Ces conditions ont été fixées par un arrêté ministériel de 1990, qui prévoit que les fibres et les graines de la plante de cannabis utilisées à des fins industrielles et commerciales et contenant moins de 0,20% de THC ne sont pas des stupéfiants. Leur utilisation et leur commercialisation sont donc légales, que ce soit sous forme d’huiles, de tisanes, ou de liquide pour cigarette électronique.
A contrario, cela signifie que les produits issus de la fleur, de la feuille ou des tiges de CBD sont interdits à la vente ou à la consommation, même s’ils contiennent 0% de CBD. Sont aussi interdits tous produits issus des fibres ou graines s’ils contiennent plus de 0,20% de THC.
UNE LÉGISLATION FRANÇAISE INCOMPATIBLE AVEC LE DROIT DE L’UNION EUROPÉENNE
La réglementation française en matière de CBD est contraire au droit de l’Union européenne, car elle est trop restrictive. En 2020, la Cour de justice de l’Union européenne a retoqué la France parce qu’elle interdisait la vente des produits issus de la fleur, de la feuille ou des tiges de la plante de cannabis. Or, cette interdiction a pour effet d’empêcher la libre circulation des marchandises au sein de l’Union européenne. En effet, la France interdisant de commercialiser sur son territoire, certains produits à base de CBD légalement commercialisés dans d’autres États membres ne pourront pas franchir la frontière française. Le CBD n’étant pas considéré comme un stupéfiant par les juges européens, la France est donc en infraction au regard du droit de l’Union.
À la suite de la décision de la Cour de justice en 2020, la Cour de cassation s’est alignée sur cette jurisprudence (elle n’avait pas le choix) en considérant que des marchandises à base de CBD légalement produites dans un autre État membre de l’Union devraient pouvoir être commercialisées en France. Mais elle a estimé, tout comme la Cour de justice de l’Union, que des restrictions à la vente de CBD pouvaient être adoptées par l’État pour des raisons de santé publique et/ou d’ordre public.
MALGRÉ CELA, LA FRANCE REFUSE DE S’ALIGNER AU DROIT DE L’UNION
Le 30 décembre 2021, la France a adopté un nouvel arrêté sur la réglementation du CBD. Très attendu, cet arrêté devait aligner le droit français avec celui de l’Union européenne en autorisant la vente et la consommation des produits issus de toutes les parties de la plante de cannabis contenant moins de 0,20% de THC.
Pourtant, à la grande surprise générale, la France n’en fit rien.
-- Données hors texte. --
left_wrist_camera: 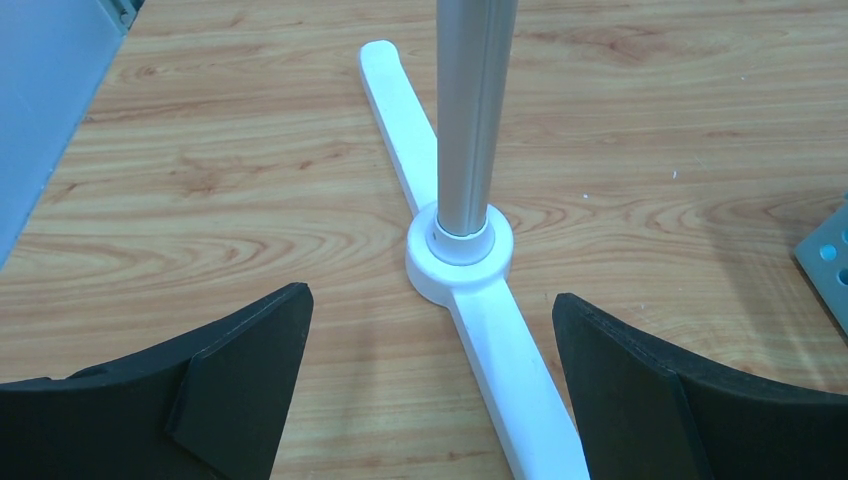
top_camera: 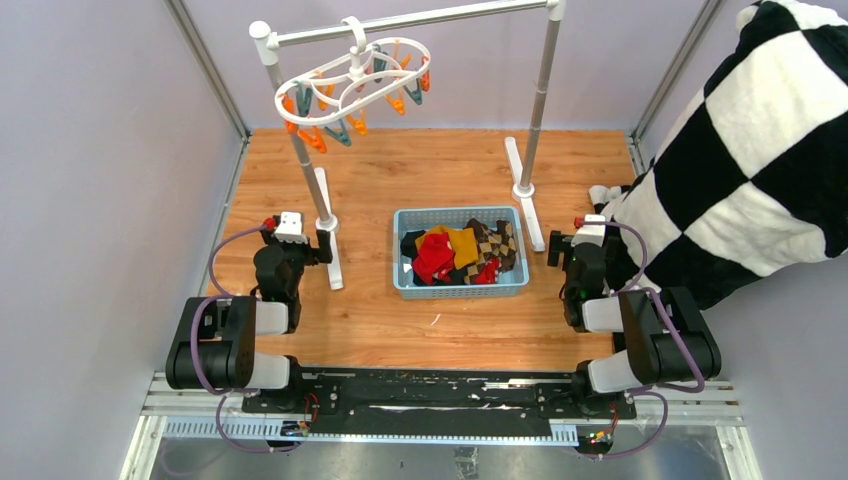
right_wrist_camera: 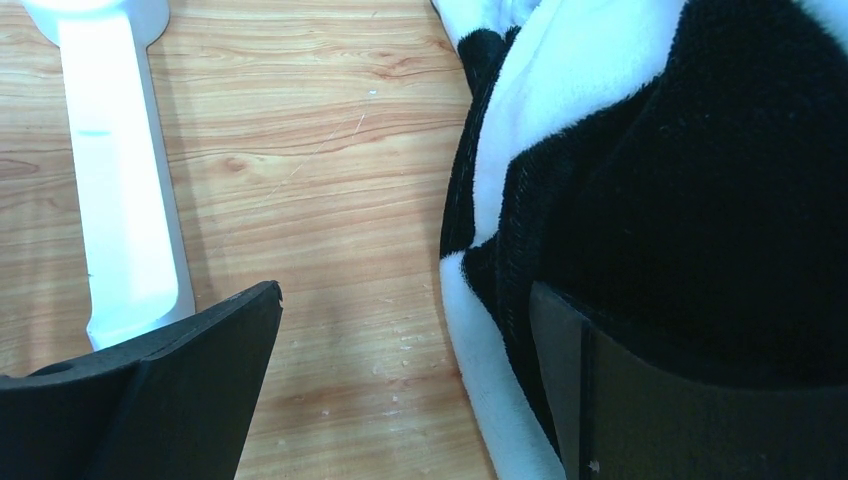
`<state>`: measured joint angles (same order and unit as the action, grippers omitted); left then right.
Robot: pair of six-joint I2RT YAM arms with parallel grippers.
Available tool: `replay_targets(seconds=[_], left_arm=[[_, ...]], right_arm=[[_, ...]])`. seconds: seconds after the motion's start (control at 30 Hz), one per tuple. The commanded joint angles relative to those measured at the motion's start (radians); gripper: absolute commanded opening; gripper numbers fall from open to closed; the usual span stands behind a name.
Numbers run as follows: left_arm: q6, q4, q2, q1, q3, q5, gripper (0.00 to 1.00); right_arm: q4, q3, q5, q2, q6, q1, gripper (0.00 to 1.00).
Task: Remove the socks clipped to the hanger
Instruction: Reset both arms
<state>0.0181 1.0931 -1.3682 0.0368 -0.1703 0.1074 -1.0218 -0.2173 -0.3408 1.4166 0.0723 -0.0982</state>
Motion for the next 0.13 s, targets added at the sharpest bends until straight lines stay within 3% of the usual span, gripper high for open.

Si elle autorise la culture, la récolte et la commercialisation du CBD dans le but de le transformer en ingrédient alimentaire et cosmétique, elle interdit toujours de vendre les fleurs et feuilles brutes de CBD aux consommateurs. Le seul point sur lequel la France s’aligne avec le droit de l’Union européenne, c’est l’augmentation du taux de THC en dessous duquel le CBD n’est pas considéré comme un stupéfiant : il est passé de 0,20% à 0,30%.
Cet arrêté a été vivement critiqué dès sa publication par les professionnels de la filière, qui ont saisi le Conseil d’État en vue de le faire annuler. En janvier 2022, le Conseil d’État leur a donné raison en suspendant provisoirement cet arrêté. Il a considéré qu’il n’était pas prouvé que les fleurs et feuilles dont la teneur en THC est inférieure à 0,3% étaient nocives pour la santé humaine. Donc, une interdiction absolue de leur commercialisation est disproportionnée. En attendant que le Conseil d’État se prononce de manière définitive sur la légalité de cet arrêté, le gouvernement français tente de prouver que l’interdiction de la commercialisation des fleurs et feuilles de CBD est nécessaire pour la protection de la santé publique. Mais quand le Conseil d’État suspend un arrêté, c’est très rarement pour le valider par la suite. Il est donc urgent pour le gouvernement de s’aligner sur le droit européen, ou de trouver une parade crédible.
Mise à jour le 14 février 2022 à 17h01 : À la suite d’une remarque d’une lectrice, modification d’une phrase : “de la plante du cannabis”.